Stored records
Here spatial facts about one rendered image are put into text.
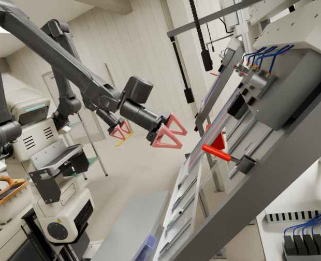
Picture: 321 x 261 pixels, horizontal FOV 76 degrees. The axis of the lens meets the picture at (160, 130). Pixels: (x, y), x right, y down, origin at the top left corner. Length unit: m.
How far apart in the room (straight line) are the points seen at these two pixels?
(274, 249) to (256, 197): 0.42
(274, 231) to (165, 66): 4.17
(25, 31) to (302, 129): 0.68
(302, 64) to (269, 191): 0.22
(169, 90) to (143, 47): 1.08
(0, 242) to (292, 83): 1.24
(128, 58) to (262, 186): 4.74
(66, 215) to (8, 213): 0.34
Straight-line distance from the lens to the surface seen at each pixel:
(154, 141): 0.55
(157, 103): 4.91
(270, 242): 0.86
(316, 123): 0.40
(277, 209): 0.90
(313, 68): 0.42
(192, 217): 0.64
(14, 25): 0.73
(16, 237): 1.31
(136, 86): 0.58
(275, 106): 0.41
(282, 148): 0.40
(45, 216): 1.15
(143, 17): 4.87
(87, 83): 0.62
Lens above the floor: 1.26
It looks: 15 degrees down
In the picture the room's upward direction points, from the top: 19 degrees counter-clockwise
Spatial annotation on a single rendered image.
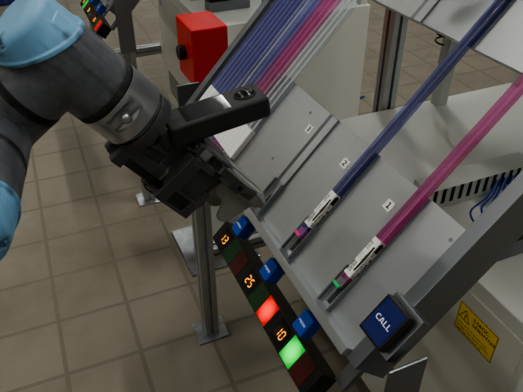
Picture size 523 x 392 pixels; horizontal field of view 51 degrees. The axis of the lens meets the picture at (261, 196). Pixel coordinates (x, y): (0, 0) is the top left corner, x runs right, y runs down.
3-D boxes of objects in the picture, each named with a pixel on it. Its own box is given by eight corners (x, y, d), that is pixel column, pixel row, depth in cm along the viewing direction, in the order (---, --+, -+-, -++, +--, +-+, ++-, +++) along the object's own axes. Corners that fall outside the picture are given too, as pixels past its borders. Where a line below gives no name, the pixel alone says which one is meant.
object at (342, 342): (373, 366, 69) (340, 355, 65) (203, 130, 118) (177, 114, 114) (380, 359, 69) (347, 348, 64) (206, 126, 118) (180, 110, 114)
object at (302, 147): (369, 355, 67) (353, 350, 65) (198, 120, 116) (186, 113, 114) (479, 240, 63) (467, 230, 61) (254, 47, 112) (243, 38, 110)
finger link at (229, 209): (237, 229, 73) (191, 194, 67) (269, 197, 72) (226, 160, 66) (246, 243, 70) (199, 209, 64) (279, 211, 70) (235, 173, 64)
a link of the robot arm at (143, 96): (124, 52, 58) (142, 82, 52) (155, 79, 61) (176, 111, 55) (75, 103, 59) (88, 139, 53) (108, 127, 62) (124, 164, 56)
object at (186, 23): (192, 277, 178) (169, 41, 133) (171, 233, 196) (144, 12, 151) (261, 257, 186) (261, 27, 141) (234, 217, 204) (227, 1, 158)
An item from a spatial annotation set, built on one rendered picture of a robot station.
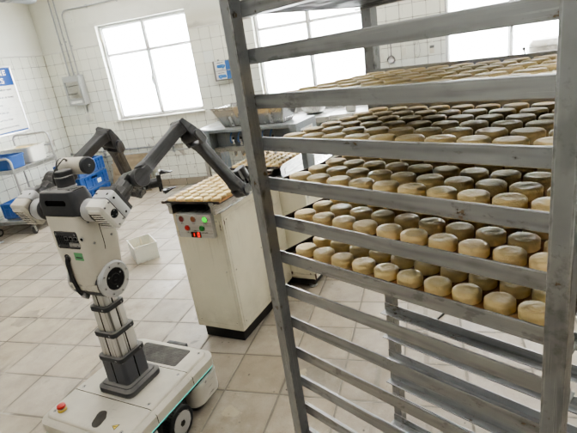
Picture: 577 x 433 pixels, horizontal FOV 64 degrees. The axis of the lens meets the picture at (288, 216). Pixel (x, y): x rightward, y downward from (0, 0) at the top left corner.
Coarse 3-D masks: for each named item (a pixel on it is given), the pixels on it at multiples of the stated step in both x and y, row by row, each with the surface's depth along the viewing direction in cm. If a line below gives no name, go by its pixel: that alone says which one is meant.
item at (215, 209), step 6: (270, 174) 300; (276, 174) 308; (234, 198) 262; (240, 198) 268; (210, 204) 244; (216, 204) 247; (222, 204) 252; (228, 204) 257; (210, 210) 246; (216, 210) 247
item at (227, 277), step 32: (224, 224) 252; (256, 224) 282; (192, 256) 268; (224, 256) 258; (256, 256) 283; (192, 288) 278; (224, 288) 267; (256, 288) 284; (224, 320) 276; (256, 320) 291
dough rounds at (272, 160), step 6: (264, 150) 355; (270, 156) 330; (276, 156) 329; (282, 156) 325; (288, 156) 322; (294, 156) 328; (240, 162) 325; (246, 162) 322; (270, 162) 311; (276, 162) 308; (282, 162) 313

▸ **The problem**
Would you copy the lines above exactly, starting with the one that has "(157, 103): 4.91" and ending with the one that has "3-D boxes of", both included, without the pictures?

▸ **Answer section**
(157, 103): 4.91
(270, 242): 0.86
(316, 123): 0.40
(277, 209): 0.90
(313, 68): 0.42
(192, 217): 0.64
(14, 25): 0.73
(16, 237): 1.31
(136, 86): 0.58
(275, 106): 0.41
(282, 148): 0.40
(45, 216): 1.15
(143, 17): 4.87
(87, 83): 0.62
Lens above the floor: 1.26
It looks: 15 degrees down
In the picture the room's upward direction points, from the top: 19 degrees counter-clockwise
Spatial annotation on a single rendered image.
Picture size 523 x 392 pixels; horizontal field of view 51 degrees. The axis of the lens meets the picture at (261, 196). Pixel coordinates (x, y): (0, 0) is the top left corner, x runs right, y runs down.
3-D boxes of objects in the picture, each named with a pixel on it. Its own box is given by eight corners (x, y, d), that is pixel column, pixel row, depth in cm along the viewing direction, in the order (---, --+, -+-, -++, +--, +-+, ++-, +++) along the object's own axes. Corners that fall outside the picture are given too, as pixels past its borders. Where a line below gives no name, the pixel alone says which one is meant.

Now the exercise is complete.